## WORK INSTRUCTIONS:
In the data below, find each line carrying the string "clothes" and copy it out.

## EXTRACTED INFORMATION:
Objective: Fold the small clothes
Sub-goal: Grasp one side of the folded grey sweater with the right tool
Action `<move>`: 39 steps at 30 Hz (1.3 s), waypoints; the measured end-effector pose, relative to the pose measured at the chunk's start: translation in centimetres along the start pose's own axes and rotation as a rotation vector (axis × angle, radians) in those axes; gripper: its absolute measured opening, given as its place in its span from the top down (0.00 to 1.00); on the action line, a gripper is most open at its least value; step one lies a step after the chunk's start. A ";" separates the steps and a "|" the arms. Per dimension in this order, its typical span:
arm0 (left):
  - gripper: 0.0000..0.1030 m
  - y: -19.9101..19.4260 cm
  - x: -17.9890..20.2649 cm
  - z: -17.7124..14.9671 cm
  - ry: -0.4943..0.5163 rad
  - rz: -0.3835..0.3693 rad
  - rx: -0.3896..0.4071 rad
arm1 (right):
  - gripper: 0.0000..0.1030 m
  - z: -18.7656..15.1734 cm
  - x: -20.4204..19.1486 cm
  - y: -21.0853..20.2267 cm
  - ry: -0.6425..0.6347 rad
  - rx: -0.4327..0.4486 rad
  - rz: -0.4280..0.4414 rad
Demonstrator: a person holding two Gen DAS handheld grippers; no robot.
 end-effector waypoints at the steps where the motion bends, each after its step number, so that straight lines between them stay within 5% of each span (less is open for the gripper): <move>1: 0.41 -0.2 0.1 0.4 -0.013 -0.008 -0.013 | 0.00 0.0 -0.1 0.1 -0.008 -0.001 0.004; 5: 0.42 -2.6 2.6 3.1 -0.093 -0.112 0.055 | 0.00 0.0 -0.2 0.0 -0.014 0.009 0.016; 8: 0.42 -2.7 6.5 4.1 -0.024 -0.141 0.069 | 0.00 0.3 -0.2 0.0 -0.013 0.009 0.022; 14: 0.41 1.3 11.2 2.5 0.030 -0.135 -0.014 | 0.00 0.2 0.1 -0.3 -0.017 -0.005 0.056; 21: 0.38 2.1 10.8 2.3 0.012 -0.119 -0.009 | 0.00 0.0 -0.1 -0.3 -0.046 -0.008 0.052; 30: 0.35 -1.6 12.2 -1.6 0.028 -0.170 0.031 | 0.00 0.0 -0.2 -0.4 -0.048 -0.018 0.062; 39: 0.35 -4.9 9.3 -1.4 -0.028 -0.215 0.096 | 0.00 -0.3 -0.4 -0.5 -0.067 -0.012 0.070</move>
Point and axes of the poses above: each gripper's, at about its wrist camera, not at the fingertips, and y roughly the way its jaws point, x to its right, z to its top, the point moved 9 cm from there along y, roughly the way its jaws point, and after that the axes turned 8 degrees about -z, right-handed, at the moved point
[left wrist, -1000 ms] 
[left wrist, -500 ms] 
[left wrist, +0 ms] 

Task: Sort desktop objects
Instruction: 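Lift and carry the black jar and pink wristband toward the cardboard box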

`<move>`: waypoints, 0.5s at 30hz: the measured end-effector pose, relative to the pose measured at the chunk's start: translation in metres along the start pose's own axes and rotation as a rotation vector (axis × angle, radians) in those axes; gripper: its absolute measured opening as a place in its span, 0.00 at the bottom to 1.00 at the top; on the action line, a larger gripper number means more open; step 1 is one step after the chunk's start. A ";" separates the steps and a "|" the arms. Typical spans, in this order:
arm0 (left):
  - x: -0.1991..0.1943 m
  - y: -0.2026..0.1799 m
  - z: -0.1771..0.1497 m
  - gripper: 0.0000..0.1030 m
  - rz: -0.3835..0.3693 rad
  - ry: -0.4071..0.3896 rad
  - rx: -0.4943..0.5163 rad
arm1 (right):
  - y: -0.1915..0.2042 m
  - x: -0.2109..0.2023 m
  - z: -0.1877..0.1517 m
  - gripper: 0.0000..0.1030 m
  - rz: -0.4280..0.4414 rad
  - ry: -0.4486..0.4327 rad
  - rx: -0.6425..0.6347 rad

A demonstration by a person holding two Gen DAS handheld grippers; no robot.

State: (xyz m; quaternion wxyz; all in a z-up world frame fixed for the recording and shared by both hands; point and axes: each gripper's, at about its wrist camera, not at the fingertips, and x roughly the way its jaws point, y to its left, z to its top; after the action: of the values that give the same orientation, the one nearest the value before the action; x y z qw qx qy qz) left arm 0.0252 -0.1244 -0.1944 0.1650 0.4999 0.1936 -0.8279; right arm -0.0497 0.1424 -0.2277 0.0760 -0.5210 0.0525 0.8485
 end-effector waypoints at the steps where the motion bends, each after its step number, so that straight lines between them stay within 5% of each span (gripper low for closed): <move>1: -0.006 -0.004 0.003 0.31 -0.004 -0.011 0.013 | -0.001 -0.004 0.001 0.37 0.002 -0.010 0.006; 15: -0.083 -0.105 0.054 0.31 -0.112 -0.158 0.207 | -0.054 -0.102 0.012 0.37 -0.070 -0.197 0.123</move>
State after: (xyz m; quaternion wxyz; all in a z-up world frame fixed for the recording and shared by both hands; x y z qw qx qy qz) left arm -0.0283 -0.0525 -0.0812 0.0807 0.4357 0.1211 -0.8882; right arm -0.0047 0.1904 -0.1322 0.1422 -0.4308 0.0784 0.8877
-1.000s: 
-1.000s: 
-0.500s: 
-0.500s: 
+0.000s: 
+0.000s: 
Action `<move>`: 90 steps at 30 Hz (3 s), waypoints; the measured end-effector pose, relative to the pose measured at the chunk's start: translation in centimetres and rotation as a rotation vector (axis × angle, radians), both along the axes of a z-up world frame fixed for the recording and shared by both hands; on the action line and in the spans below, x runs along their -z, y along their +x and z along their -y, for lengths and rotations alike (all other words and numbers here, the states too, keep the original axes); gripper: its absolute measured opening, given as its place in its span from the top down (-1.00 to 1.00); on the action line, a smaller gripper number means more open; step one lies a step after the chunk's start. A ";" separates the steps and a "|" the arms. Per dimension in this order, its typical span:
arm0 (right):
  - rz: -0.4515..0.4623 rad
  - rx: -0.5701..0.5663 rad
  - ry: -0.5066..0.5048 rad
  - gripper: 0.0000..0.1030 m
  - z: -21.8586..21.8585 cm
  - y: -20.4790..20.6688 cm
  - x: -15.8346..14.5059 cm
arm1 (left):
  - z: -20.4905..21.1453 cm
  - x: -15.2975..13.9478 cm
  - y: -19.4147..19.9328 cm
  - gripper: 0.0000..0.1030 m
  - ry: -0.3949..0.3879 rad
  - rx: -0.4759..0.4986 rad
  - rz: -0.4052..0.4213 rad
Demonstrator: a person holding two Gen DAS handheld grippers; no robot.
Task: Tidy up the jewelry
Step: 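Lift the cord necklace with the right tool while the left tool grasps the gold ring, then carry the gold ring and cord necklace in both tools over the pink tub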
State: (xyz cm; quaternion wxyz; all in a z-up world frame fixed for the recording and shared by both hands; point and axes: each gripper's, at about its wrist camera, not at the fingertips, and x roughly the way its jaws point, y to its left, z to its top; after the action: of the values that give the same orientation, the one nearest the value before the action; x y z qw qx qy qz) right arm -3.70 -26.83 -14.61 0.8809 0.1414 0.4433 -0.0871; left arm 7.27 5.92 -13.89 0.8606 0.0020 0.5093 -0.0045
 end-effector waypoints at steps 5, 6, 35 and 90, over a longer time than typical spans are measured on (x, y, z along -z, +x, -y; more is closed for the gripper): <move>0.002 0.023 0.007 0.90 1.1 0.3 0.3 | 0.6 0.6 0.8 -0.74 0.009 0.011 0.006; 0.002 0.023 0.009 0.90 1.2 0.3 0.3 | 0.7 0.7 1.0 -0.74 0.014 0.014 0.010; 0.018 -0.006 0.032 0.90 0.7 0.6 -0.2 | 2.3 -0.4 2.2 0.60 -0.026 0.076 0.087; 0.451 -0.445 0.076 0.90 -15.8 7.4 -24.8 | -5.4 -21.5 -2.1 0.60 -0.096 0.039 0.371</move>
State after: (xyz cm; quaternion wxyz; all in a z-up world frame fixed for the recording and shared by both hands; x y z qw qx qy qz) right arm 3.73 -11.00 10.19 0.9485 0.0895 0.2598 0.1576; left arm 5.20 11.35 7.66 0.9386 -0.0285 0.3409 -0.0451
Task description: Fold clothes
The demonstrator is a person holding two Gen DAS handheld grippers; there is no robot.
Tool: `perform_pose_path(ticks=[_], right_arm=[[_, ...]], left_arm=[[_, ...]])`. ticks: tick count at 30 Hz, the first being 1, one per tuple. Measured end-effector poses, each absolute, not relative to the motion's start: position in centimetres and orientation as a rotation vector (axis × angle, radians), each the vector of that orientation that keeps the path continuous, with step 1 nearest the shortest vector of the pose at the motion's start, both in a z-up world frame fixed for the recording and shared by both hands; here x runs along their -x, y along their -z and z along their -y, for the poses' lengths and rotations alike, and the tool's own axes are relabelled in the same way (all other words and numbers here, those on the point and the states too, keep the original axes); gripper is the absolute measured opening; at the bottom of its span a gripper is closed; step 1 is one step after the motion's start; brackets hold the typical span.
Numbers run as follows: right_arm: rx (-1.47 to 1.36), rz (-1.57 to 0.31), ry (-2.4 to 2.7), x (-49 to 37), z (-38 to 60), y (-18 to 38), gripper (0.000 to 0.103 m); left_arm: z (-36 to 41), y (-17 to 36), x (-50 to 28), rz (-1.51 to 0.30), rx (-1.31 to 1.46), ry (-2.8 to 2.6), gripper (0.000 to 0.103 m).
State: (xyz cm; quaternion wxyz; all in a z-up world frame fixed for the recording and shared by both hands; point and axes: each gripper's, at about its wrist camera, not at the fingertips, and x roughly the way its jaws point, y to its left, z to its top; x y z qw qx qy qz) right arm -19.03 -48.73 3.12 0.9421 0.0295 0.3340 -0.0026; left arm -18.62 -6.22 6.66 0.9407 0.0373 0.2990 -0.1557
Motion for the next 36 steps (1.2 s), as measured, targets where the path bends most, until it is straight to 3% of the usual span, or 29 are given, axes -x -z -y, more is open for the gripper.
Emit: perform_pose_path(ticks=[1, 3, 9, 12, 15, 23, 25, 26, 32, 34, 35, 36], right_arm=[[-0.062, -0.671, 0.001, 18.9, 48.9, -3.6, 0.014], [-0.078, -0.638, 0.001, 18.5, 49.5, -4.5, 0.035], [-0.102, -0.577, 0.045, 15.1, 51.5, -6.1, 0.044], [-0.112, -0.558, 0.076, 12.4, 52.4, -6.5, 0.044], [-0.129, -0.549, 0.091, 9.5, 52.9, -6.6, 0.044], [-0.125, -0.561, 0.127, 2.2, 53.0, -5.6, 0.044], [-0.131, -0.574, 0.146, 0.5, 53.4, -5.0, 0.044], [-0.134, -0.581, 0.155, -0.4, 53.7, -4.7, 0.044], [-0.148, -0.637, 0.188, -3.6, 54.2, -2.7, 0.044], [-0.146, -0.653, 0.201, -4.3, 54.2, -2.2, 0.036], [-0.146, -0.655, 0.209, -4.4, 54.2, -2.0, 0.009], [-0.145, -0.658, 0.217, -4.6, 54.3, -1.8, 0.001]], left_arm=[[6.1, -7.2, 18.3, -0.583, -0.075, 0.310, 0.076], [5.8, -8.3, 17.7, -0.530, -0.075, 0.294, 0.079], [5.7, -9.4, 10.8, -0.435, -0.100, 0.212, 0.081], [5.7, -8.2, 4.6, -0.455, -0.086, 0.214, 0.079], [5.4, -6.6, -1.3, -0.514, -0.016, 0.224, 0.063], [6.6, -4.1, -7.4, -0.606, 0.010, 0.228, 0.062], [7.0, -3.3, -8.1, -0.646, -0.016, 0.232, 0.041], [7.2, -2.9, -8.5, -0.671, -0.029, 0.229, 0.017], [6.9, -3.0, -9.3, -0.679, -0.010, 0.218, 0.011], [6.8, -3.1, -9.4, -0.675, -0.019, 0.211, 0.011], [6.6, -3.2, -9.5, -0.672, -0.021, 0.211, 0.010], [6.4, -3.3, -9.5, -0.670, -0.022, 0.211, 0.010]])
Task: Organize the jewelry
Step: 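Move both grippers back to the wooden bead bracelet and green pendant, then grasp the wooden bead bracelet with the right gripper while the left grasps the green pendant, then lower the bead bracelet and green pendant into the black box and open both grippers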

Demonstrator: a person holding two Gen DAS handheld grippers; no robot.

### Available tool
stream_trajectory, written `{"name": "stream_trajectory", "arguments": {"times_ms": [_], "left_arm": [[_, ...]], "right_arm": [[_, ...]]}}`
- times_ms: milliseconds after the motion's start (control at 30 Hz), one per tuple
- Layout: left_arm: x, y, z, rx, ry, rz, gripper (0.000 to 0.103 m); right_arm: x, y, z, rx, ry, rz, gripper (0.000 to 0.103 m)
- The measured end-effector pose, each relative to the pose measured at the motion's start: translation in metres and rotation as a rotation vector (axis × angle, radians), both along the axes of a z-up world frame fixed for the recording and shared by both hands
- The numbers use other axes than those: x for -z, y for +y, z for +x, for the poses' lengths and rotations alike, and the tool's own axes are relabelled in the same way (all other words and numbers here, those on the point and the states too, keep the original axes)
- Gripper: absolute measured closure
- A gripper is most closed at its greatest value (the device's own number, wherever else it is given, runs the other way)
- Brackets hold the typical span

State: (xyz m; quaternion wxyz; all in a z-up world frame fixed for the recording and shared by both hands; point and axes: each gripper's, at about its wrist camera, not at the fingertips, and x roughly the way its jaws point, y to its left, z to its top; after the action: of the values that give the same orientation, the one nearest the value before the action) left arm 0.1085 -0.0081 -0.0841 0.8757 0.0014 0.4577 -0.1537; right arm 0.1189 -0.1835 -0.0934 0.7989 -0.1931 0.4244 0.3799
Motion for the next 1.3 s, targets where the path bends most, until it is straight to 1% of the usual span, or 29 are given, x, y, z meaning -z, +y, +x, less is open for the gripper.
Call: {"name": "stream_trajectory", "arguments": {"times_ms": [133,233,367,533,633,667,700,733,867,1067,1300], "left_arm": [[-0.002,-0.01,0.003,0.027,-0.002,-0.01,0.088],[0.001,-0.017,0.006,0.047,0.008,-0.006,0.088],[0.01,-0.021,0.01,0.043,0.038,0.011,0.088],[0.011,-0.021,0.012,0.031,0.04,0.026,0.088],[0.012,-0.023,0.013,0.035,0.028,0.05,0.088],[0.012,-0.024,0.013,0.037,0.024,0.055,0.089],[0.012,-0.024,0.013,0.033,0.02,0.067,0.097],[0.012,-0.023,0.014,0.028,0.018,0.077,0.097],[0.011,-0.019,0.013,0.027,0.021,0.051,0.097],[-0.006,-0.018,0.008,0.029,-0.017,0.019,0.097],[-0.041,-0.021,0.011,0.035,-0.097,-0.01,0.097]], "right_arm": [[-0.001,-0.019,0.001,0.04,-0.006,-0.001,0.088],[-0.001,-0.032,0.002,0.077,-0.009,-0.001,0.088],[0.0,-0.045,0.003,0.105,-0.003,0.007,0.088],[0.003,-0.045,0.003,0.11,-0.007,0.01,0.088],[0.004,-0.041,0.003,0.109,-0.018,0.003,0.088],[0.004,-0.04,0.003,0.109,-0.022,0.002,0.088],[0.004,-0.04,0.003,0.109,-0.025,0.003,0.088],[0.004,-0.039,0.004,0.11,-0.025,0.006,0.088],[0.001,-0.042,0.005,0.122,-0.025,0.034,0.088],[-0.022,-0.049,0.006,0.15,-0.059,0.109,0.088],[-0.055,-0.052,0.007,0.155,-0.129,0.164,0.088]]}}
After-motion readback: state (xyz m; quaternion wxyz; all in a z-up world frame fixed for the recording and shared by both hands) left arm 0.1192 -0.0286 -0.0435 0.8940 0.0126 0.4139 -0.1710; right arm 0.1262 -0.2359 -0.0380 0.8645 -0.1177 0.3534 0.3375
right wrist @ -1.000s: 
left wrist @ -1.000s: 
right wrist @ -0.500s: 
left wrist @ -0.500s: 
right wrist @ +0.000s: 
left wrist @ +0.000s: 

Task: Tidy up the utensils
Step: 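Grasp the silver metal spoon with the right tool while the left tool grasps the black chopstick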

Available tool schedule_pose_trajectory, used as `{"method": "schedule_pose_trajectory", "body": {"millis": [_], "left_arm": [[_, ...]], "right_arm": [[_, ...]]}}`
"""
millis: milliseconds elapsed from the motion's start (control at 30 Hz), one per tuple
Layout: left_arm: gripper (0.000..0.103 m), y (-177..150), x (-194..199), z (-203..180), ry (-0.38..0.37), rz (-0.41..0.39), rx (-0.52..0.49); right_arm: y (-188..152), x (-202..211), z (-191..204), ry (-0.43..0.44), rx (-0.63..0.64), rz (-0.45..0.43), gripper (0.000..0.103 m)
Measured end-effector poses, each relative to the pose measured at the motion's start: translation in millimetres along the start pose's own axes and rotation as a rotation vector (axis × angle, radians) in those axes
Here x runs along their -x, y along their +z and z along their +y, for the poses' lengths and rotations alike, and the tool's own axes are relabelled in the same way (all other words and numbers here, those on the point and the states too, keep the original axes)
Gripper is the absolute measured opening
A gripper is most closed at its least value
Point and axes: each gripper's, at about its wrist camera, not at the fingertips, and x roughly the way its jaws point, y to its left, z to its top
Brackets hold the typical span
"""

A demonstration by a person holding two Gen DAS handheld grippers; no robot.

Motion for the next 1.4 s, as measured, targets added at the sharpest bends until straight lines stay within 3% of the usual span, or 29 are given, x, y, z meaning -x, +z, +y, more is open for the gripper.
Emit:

## RESULT OF THIS EXERCISE:
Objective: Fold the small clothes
Task description: Fold clothes

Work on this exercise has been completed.